_Work instructions_
Every entry needs to be written out again exactly.

_Supplied records_
+===+

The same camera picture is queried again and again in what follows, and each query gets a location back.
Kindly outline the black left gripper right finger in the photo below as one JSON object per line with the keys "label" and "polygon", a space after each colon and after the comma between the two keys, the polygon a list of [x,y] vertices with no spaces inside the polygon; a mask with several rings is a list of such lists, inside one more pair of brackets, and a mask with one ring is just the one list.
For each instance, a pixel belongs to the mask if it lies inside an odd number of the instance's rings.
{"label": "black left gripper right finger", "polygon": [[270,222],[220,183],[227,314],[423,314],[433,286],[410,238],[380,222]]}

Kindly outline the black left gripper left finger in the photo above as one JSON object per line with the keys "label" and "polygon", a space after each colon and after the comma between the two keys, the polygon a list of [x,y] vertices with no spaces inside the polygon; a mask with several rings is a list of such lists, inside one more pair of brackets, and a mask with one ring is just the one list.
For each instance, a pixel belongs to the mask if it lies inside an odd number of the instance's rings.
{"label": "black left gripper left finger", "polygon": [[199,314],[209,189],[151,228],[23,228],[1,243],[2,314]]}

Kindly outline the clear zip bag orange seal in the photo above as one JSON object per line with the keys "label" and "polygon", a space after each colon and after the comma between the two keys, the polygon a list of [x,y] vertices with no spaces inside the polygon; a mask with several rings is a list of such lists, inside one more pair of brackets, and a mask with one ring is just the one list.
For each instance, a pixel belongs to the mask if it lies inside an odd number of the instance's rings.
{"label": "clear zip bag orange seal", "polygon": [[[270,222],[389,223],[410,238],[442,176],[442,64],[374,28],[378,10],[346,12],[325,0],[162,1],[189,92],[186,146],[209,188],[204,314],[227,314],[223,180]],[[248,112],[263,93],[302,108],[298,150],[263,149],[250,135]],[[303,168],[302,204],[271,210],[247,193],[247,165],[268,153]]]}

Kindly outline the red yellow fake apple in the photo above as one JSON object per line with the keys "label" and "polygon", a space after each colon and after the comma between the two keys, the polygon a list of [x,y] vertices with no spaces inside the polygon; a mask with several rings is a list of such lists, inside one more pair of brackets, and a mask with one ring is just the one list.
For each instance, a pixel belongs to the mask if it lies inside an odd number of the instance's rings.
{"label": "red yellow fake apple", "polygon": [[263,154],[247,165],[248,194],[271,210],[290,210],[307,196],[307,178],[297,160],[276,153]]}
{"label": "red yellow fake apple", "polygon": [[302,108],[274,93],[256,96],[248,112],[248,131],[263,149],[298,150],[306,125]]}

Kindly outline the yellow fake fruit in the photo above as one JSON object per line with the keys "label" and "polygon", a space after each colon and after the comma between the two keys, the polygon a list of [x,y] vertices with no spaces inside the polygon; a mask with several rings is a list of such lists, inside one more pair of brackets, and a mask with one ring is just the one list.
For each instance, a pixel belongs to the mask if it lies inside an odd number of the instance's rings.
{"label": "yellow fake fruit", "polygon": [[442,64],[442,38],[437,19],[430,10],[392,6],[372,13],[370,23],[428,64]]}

+===+

_Answer to the problem_
The same camera picture is queried again and again in what follows, and each query gets a location back.
Kindly outline the black left gripper right finger in the photo below as one JSON object per line with the keys "label" and "polygon", a space after each colon and after the comma between the two keys, the polygon a list of [x,y] vertices with no spaces inside the polygon; a mask with several rings is a list of such lists, inside one more pair of brackets, and a mask with one ring is just the one list.
For each instance, a pixel belongs to the mask if it lies inside an odd number of the instance's rings.
{"label": "black left gripper right finger", "polygon": [[270,222],[220,183],[227,314],[423,314],[433,286],[410,238],[380,222]]}

Kindly outline the black left gripper left finger in the photo above as one JSON object per line with the keys "label" and "polygon", a space after each colon and after the comma between the two keys, the polygon a list of [x,y] vertices with no spaces inside the polygon; a mask with several rings is a list of such lists, inside one more pair of brackets, and a mask with one ring is just the one list.
For each instance, a pixel belongs to the mask if it lies inside an odd number of the instance's rings.
{"label": "black left gripper left finger", "polygon": [[199,314],[209,189],[151,228],[23,228],[1,243],[2,314]]}

Kindly outline the clear zip bag orange seal in the photo above as one JSON object per line with the keys "label" and "polygon", a space after each colon and after the comma between the two keys, the polygon a list of [x,y] vertices with no spaces inside the polygon; a mask with several rings is a list of such lists, inside one more pair of brackets, and a mask with one ring is just the one list.
For each instance, a pixel belongs to the mask if it lies inside an odd number of the instance's rings.
{"label": "clear zip bag orange seal", "polygon": [[[270,222],[389,223],[410,238],[442,176],[442,64],[374,28],[378,10],[346,12],[325,0],[162,1],[189,92],[186,146],[209,188],[204,314],[227,314],[223,180]],[[248,112],[263,93],[302,108],[298,150],[263,149],[250,135]],[[303,168],[302,204],[271,210],[247,193],[247,165],[268,153]]]}

Kindly outline the red yellow fake apple in the photo above as one JSON object per line with the keys "label" and "polygon", a space after each colon and after the comma between the two keys, the polygon a list of [x,y] vertices with no spaces inside the polygon; a mask with several rings is a list of such lists, inside one more pair of brackets, and a mask with one ring is just the one list.
For each instance, a pixel belongs to the mask if it lies inside an odd number of the instance's rings.
{"label": "red yellow fake apple", "polygon": [[263,154],[247,165],[248,194],[271,210],[290,210],[307,196],[307,178],[297,160],[276,153]]}
{"label": "red yellow fake apple", "polygon": [[302,108],[274,93],[256,96],[248,112],[248,131],[263,149],[298,150],[306,125]]}

Kindly outline the yellow fake fruit in the photo above as one JSON object per line with the keys "label" and "polygon", a space after each colon and after the comma between the two keys, the polygon a list of [x,y] vertices with no spaces inside the polygon; a mask with several rings is a list of such lists, inside one more pair of brackets, and a mask with one ring is just the one list.
For each instance, a pixel belongs to the mask if it lies inside an odd number of the instance's rings.
{"label": "yellow fake fruit", "polygon": [[442,64],[442,38],[437,19],[430,10],[392,6],[372,13],[370,23],[428,64]]}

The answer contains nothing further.